As many suspected at the time, the pre-2012 election unemployment rate was even more fraudulent than is customary:
In the home stretch of the 2012 presidential campaign, from August to September, the unemployment rate fell sharply — raising eyebrows from Wall Street to Washington. The decline — from 8.1 percent in August to 7.8 percent in September — might not have been all it seemed. The numbers, according to a reliable source, were manipulated.
And the Census Bureau, which does the unemployment survey, knew it.
Just two years before the presidential election, the Census Bureau had caught an employee fabricating data that went into the unemployment report, which is one of the most closely watched measures of the economy. And a knowledgeable source says the deception went beyond that one employee — that it escalated at the time President Obama was seeking reelection in 2012 and continues today.
“He’s not the only one,” said the source, who asked to remain anonymous for now but is willing to talk with the Labor Department and Congress if asked. The Census employee caught faking the results is Julius Buckmon, according to confidential Census documents obtained by The Post. Buckmon told me in an interview this past weekend that he was told to make up information by higher-ups at Census.
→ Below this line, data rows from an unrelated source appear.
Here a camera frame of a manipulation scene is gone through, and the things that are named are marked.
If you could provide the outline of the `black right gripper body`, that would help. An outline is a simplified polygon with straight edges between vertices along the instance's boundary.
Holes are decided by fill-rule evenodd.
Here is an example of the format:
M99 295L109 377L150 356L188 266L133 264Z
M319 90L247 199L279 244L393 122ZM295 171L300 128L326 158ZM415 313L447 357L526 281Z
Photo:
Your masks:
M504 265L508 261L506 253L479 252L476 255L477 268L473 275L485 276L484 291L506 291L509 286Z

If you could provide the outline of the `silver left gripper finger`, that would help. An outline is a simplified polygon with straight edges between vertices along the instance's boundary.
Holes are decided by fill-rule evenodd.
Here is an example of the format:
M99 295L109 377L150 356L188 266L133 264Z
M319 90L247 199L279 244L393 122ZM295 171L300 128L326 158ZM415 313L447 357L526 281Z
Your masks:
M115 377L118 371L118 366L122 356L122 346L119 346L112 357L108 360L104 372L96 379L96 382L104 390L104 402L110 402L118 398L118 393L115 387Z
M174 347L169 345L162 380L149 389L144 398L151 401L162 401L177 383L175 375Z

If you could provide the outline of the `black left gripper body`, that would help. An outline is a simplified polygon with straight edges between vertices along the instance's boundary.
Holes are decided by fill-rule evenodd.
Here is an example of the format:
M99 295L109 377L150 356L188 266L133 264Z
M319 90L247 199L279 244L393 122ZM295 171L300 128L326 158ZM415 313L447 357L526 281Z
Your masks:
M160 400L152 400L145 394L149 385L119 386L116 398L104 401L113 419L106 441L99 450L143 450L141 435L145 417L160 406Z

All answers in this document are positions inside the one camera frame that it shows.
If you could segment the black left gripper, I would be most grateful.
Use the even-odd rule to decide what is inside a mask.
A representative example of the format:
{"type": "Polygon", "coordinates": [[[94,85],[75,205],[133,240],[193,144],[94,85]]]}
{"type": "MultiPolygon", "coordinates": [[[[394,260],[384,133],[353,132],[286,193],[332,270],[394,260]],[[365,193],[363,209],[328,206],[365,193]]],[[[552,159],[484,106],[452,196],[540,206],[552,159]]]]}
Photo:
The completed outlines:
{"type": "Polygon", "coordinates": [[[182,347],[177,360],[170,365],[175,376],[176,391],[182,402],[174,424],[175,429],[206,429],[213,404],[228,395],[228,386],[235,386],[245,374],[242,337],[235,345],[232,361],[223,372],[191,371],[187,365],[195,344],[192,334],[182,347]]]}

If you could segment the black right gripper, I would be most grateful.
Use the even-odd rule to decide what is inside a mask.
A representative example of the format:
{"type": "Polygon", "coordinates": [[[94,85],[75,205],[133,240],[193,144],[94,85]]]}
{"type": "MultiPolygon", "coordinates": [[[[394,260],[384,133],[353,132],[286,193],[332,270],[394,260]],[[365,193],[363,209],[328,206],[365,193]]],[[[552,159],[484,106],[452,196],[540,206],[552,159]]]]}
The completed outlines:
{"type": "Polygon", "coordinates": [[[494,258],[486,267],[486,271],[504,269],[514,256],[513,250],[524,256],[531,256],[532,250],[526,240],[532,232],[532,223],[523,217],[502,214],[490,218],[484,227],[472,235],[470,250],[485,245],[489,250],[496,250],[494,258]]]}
Those of you who have read RGD will recall that in the chapter entitled “No One Knows Anything”, I pointed out that the various numbers reported by the BLS and the BEA cannot possibly be legitimate. GDP, CPI, U3, all of them are fiction. The margins of error are greater than the difference between reported growth and reported contraction, thereby rendering Keynesian theory unworkable in practice. And they are extraordinarily expensive fictions, because material policies with effects in the trillions are being made and justified on the basis of those known and confirmed fictions.
This is just one more proof of the superiority of the Austrian logical approach to Keynesian pseudo-pragmatism. I once likened the attempts to manage the economy as trying to steer a car with a sledgehammer: it’s not very precise and you’re probably first going to wreck the steering wheel and then the car. But trying to manage the economy on the basis of numbers you know are manufactured is like trying to steer a car with a sledgehammer while wearing the wrong prescription sunglasses.
The Great Depression 2.0 is not coming. We are now in the fifth year of it, regardless of what the BLS and the BEA are telling you.